Dienstag, 10. März 2015

Halali auf den Täter


Manchmal fahre ich mit Bussen der ehemaligen Pinneberger Verkehrsgesellschaft (PVG), die auch das Hamburg-nahe Schleswig Holstein bedienen. An den Scheiben dieser Busse gibt es regelmäßig eine Werbung, die mich immer wieder ärgert. Dort wirbt nämlich der "Weiße Ring" mit dem Slogan: "Wenn alle den Täter jagen, wer bleibt dann beim Opfer?".

An dieser Werbung stören mich zwei Dinge:

  1. Das Wort "jagen". Jagd macht man auf Tiere, und auch diese Form der Jagd finde ich abstoßend. Aber das ist Geschmackssache. Den Terminus "Jagd" aber in Bezug auf Menschen zu gebrauchen, ist schlichtweg geschmacklos und menschenverachtend. Die Assoziation, die mit dieser Wortwahl einhergeht, ist verheerend. 
  2. Die zweite Störquelle ist etwas komplexer; es ist die unreflektierte Benutzung der Worte "Täter" und "Opfer". Ich halte die Unterscheidung in "Täter" und "Opfer" im realen Leben schon für eher unglücklich, sind doch die meisten Menschen Täter und Opfer in einem. Es gibt niemanden, der ausschließlich tut, und niemanden, der ausschließlich erleidet. Einen Menschen als "Täter" zu bezeichnen, kommt in die Nähe der vom Nationalsozialismus gefeierten Typenlehre, deren Grundgedanke sich im Strafgesetzbuch noch immer beim Mordparagraphen findet.
Dagegen mag man einwenden, dass sich die Unterscheidung in Täter und Opfer immer auf eine bestimmte Straftat bezieht. Im eingangs zitierten Slogan schwingt dies allenfalls konnotativ mit; man stellt sich vielleicht eine am Boden liegende Frau und einen mit ihrer Handtasche davon laufenden Mann vor. Da sehen Sie mal, welche Stereotype aktiviert werden, wenn man seine eigentliche Aussage der Assoziation des Lesers überlässt.

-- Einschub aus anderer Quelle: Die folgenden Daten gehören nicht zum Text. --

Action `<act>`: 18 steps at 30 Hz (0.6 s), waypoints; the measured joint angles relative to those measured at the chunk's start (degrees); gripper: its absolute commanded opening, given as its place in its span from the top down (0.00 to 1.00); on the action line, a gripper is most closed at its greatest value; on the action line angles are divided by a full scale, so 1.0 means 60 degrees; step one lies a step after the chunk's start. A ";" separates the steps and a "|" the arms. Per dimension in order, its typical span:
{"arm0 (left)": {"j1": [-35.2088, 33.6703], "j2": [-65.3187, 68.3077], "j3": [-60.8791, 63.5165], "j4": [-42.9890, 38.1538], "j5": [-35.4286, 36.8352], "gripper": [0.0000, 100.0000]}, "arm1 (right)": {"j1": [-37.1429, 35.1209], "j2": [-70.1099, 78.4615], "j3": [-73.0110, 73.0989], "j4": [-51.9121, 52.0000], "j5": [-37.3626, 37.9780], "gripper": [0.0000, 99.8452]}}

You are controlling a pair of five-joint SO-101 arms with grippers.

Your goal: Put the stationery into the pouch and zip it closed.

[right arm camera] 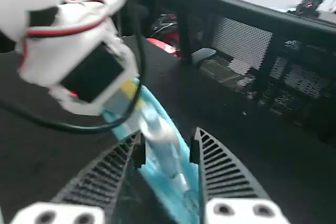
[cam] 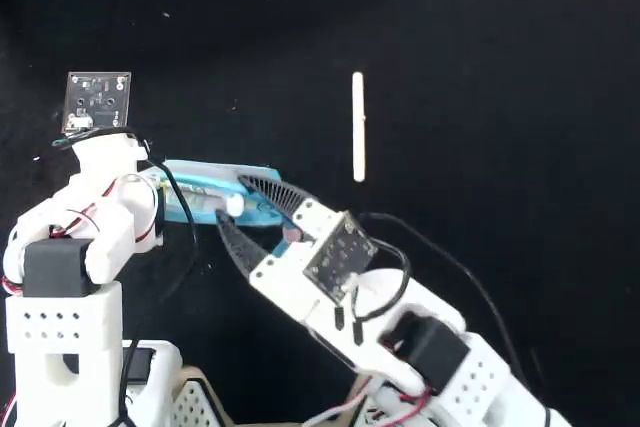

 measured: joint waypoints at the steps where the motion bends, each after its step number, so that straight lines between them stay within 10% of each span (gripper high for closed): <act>1: 0.0000 0.0000 0.0000 0.0000 0.0000 0.97 | -0.0059 0.0000 -0.0249 0.0278 0.0000 0.87; 18: 0.0000 0.0000 0.0000 0.0000 0.0000 0.97 | -0.0073 0.1407 -0.2813 0.1949 0.0000 0.87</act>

Das trägt nicht unbedingt zum friedvollen Zusammenleben der Menschen bei, sondern zementiert eine vorgeprägte Unterscheidung in böse Menschen und gute Menschen. Die bösen Menschen klauen Handtaschen und verüben noch schlimmere Taten, die guten Menschen erdulden schlimme Straftaten und müssen vom Weißen Ring betreut werden.

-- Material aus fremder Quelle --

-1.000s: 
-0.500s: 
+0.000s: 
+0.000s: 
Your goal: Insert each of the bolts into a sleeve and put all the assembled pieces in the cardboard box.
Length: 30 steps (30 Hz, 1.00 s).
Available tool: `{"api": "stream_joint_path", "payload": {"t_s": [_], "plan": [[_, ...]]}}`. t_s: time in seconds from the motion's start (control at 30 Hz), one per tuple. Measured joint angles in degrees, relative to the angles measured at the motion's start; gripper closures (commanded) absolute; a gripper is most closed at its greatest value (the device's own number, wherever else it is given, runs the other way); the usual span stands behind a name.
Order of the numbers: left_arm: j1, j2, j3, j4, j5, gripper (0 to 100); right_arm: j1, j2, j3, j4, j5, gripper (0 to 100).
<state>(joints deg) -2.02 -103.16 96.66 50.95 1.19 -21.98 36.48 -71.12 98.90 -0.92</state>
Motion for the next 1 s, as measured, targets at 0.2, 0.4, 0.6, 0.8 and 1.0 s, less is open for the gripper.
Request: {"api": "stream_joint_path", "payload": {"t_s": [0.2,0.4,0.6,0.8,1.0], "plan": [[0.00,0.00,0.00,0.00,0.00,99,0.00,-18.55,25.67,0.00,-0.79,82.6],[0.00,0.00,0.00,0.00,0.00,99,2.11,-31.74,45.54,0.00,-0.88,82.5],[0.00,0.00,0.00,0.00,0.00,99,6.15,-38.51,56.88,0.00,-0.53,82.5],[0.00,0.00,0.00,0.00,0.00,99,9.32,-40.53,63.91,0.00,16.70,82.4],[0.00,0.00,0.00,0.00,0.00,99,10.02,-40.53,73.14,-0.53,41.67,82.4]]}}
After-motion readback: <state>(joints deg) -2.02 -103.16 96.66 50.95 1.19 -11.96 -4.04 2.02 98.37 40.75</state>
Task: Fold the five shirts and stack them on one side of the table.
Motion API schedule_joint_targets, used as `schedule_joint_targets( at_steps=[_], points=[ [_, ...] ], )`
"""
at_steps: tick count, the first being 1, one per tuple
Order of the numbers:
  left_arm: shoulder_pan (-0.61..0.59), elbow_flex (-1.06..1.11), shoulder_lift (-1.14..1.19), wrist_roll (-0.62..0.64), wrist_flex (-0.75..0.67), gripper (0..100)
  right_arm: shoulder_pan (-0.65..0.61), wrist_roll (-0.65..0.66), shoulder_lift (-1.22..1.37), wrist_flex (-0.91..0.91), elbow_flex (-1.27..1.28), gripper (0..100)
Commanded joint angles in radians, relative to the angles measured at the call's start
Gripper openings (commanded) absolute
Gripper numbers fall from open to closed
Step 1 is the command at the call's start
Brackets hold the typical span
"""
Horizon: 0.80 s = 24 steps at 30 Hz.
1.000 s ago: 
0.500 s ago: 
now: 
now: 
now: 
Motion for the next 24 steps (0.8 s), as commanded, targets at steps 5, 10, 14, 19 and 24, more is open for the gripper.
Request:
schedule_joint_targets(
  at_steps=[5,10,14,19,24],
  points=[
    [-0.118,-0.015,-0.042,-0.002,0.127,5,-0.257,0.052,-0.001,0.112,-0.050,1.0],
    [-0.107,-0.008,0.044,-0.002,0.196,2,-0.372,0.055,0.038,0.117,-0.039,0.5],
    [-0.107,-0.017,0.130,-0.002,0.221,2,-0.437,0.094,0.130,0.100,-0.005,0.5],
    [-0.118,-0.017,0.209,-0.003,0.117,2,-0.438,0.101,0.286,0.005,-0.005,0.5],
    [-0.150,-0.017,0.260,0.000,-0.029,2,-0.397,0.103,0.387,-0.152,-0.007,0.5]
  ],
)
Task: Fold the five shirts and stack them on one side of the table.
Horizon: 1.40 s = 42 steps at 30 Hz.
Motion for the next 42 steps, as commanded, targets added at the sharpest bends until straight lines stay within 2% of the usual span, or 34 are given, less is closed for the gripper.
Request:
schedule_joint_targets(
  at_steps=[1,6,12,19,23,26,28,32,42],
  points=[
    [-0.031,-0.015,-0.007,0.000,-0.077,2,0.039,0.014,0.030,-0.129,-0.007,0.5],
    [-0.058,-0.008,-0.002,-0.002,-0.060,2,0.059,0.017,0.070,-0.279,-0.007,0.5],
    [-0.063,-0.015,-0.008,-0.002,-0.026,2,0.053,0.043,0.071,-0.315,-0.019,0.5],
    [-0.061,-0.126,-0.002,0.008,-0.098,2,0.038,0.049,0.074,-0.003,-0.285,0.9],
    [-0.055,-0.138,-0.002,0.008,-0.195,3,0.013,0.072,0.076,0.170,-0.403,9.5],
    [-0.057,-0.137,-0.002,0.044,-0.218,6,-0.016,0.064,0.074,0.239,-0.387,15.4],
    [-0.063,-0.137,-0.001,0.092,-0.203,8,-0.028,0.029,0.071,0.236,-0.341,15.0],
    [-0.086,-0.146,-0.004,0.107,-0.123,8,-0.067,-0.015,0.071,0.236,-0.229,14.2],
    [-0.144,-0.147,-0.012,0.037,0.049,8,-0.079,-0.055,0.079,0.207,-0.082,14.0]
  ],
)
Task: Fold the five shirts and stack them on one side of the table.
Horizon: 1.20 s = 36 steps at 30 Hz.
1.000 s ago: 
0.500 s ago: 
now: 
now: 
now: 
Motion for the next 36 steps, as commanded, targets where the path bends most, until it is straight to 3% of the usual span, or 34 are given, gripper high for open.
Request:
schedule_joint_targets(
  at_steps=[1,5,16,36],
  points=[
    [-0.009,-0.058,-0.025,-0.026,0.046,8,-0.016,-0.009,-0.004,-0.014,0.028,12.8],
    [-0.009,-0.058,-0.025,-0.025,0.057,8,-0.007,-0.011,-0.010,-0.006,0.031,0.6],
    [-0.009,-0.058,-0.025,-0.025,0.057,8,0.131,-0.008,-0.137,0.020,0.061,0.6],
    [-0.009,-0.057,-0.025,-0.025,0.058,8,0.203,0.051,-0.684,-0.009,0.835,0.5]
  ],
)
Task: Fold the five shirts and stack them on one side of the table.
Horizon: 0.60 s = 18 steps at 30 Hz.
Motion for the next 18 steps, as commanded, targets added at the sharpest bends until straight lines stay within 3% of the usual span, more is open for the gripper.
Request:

Schließlich wird der Begriff des "Opfers" dann in den Strafprozess hineingetragen, und dort richtet er die schlimmsten Schäden an. Zwei sehr schöne Artikel zu diesem Thema finden sich bei der "strafakte", hier und hier. Der Strafprozess dient dem Zweck herauszufinden, ob es überhaupt ein Opfer gibt. Wer in Bezug auf eine Straftat vor einem rechtskräftigen Urteil mit diesem Wort hantiert, untergräbt letztlich den demokratischen Rechtsstaat.

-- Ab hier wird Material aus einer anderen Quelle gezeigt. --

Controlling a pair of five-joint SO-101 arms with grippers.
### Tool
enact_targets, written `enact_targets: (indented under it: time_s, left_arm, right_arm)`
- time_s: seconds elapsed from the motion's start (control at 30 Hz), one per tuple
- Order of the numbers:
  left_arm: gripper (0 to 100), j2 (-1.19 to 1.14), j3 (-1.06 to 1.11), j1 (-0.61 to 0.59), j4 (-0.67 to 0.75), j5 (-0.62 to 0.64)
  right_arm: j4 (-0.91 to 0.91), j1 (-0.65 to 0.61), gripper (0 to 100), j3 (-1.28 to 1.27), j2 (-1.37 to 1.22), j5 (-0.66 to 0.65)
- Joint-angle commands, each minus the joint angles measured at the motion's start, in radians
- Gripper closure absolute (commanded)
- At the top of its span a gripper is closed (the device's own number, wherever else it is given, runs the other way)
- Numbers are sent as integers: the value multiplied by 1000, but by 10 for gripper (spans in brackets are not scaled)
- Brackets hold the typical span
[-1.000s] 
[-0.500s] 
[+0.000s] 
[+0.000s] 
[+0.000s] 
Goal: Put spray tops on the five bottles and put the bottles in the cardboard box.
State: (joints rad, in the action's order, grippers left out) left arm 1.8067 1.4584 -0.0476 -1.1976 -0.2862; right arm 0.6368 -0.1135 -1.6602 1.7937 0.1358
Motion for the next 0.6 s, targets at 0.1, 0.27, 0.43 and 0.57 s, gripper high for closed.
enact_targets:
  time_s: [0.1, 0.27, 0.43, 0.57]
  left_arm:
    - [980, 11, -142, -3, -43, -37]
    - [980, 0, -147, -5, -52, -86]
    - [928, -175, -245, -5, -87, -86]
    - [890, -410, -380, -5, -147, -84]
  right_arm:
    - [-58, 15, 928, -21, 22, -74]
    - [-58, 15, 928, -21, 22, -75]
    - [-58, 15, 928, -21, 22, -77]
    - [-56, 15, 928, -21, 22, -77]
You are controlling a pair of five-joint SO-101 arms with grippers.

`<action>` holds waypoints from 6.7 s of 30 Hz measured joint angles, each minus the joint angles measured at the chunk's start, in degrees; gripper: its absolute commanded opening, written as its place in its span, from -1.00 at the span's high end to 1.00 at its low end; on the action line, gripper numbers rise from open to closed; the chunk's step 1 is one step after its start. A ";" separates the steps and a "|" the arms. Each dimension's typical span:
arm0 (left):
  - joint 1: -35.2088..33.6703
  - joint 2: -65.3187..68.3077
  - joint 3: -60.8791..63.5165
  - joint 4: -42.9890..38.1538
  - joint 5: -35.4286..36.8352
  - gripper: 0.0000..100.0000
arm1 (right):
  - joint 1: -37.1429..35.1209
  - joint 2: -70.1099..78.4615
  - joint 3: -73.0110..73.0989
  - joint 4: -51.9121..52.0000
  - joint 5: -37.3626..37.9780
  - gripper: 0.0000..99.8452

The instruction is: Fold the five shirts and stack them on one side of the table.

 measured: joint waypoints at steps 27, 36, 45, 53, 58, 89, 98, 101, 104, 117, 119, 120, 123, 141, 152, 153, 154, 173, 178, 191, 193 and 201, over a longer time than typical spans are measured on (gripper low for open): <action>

Das sollte sich der Weiße Ring e.V. ("Wir helfen Kriminalitätsopfern") mal durch die Köpfe gehen lassen. Gleiches gilt für die mittlerweile zahlreichen Rechtsanwälte, die sich als "Opferanwälte" bezeichnen oder gar damit werben. 









1 Kommentar:

  1. Nun, wie soll ich sagen, Werbung auf Plakaten ist eben oft plakativ. Irgendwie muss man das jetzt auch sehen, nicht, und, wir wollen ja, ich meine, wir ja sind ja alle guten Willens und der Texter hat sich sicher auch Mühe gegeben, und er hat ja auch ein inneres Kind, wo man berücksichtigen muss, nicht, und übrigens ein sehr schönes Blog hier ... aus handgestrickten Stylesheet? ... ah ja schön, hab ich mir gedacht und die ... ja genau die Elektronen sind aus ökologisch-biodynamischen Anbau, hab ich mir auch gedacht. Jedenfalls hey! peace man und so weiter, irgendwie. Aber gut zu wissen, dass der Blogbetreiber auch Sozialpädagogik und Pastoraltheologie studiert hat. Mit heißem Bemühen, sicherlich.